### ACTIVITY
Everything from the line that contains "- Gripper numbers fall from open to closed" through the last line of the listing must be copied exactly, with both of those lines included and no others.

### RAW DATA
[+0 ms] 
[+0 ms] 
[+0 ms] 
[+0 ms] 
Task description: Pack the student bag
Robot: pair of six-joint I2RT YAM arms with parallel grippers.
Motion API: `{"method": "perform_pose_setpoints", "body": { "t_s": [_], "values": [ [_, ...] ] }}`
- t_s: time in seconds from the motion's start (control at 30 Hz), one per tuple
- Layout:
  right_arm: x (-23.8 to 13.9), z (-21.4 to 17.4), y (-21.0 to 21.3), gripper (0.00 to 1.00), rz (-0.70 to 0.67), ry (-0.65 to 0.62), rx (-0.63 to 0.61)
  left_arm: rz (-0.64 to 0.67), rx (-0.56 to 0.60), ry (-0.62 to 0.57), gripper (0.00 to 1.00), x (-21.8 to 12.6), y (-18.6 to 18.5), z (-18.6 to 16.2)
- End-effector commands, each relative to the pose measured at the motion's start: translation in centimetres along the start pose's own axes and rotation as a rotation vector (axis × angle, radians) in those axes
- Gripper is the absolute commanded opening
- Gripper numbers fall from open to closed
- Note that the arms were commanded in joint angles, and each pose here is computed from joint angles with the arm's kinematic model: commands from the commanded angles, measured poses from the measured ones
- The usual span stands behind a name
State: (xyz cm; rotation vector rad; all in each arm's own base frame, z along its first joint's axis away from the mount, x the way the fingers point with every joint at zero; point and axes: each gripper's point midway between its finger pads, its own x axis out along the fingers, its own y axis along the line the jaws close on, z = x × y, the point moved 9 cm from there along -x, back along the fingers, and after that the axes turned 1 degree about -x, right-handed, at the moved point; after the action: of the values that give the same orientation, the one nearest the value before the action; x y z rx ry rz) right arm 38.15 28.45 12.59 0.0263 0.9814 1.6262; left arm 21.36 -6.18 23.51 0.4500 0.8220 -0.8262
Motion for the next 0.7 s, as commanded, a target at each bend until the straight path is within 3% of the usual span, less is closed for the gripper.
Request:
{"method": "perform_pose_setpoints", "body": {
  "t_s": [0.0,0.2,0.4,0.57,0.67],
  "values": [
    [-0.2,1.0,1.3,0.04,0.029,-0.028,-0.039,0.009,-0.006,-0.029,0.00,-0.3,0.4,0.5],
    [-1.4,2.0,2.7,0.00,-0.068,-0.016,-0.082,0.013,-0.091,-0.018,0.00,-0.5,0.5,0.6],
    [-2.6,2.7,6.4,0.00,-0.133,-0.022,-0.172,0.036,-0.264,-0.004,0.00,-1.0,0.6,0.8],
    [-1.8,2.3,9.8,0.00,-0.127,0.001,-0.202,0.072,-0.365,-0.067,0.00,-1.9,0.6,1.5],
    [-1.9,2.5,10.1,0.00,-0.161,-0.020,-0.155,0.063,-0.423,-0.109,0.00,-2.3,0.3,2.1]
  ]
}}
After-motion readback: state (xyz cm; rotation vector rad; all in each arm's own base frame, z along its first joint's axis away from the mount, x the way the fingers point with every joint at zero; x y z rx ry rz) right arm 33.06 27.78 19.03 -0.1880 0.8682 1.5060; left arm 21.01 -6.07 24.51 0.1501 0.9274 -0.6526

### WRITTEN SOLUTION
- Gripper numbers fall from open to closed
- Note that the arms were commanded in joint angles, and each pose here is computed from joint angles with the arm's kinematic model: commands from the commanded angles, measured poses from the measured ones
- The usual span stands behind a name
State: (xyz cm; rotation vector rad; all in each arm's own base frame, z along its first joint's axis away from the mount, x the way the fingers point with every joint at zero; point and axes: each gripper's point midway between its finger pads, its own x axis out along the fingers, its own y axis along the line the jaws close on, z = x × y, the point moved 9 cm from there along -x, back along the fingers, and after that the axes turned 1 degree about -x, right-handed, at the moved point; after the action: of the values that give the same orientation, the one nearest the value before the action; x y z rx ry rz) right arm 38.15 28.45 12.59 0.0263 0.9814 1.6262; left arm 21.36 -6.18 23.51 0.4500 0.8220 -0.8262
Motion for the next 0.7 s, as commanded, a target at each bend until the straight path is within 3% of the usual span, less is closed for the gripper.
Request:
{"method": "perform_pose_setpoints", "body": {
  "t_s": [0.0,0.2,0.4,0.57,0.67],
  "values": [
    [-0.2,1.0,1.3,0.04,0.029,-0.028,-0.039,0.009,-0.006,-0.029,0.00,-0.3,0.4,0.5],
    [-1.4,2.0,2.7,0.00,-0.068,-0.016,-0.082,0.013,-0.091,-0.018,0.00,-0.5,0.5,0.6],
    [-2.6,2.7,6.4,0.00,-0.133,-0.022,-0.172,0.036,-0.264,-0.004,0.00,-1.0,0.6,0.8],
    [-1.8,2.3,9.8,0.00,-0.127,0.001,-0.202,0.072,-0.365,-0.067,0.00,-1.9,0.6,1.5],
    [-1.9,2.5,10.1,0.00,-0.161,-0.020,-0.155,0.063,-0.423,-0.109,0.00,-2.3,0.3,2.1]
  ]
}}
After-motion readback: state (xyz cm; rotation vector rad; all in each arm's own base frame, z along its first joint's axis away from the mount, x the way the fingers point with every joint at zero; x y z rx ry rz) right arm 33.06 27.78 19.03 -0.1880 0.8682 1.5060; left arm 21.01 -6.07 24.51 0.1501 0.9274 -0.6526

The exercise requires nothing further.